## DIRECTIONS
Beginning with the first line below, retype exactly each line through the one containing "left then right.". Leave out all pictures.

## DATA SECTION
Content starts
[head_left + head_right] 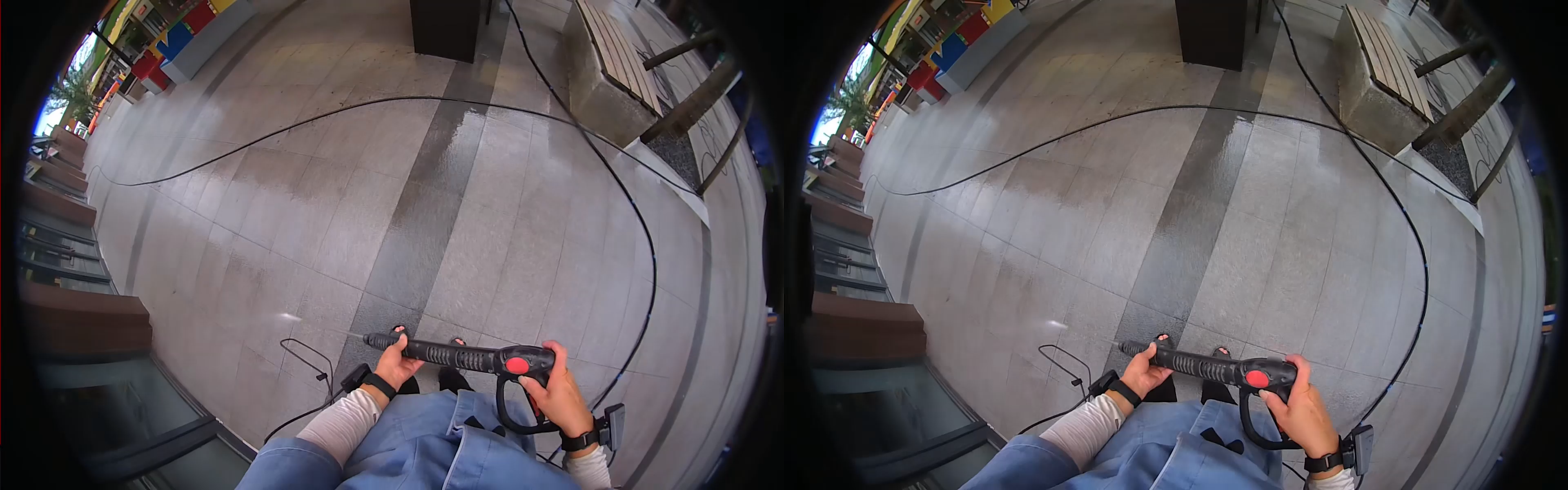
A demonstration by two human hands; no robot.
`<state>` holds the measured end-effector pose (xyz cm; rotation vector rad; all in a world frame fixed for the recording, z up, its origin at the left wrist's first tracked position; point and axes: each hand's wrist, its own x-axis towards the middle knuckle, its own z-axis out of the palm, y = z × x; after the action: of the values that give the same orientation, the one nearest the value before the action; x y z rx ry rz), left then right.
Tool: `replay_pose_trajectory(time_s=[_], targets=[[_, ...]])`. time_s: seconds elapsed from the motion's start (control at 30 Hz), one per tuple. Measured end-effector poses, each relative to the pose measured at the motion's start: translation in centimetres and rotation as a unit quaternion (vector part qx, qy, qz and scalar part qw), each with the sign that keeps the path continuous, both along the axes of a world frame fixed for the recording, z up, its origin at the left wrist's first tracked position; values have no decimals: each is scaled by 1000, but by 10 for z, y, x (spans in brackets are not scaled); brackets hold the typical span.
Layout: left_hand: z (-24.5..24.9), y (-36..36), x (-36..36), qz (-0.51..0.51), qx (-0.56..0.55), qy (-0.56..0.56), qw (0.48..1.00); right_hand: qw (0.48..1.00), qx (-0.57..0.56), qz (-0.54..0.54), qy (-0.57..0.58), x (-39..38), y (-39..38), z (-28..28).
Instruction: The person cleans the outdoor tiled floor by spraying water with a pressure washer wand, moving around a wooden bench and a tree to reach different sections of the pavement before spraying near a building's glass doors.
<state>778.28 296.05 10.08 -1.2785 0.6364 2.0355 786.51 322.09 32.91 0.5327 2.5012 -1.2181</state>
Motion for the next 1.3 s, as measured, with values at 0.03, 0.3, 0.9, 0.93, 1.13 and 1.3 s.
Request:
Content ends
## TASK RESULT
[head_left + head_right] 
A demonstration by two human hands; no robot.
`<state>` holds the measured end-effector pose (xyz cm; rotation vector rad; all in a world frame fixed for the recording, z up, its origin at the left wrist's first tracked position; point and axes: each hand's wrist, its own x-axis towards the middle knuckle, its own z-axis out of the palm, y = z × x; after the action: of the values that give the same orientation, the one nearest the value before the action; x y z rx ry rz), left then right.

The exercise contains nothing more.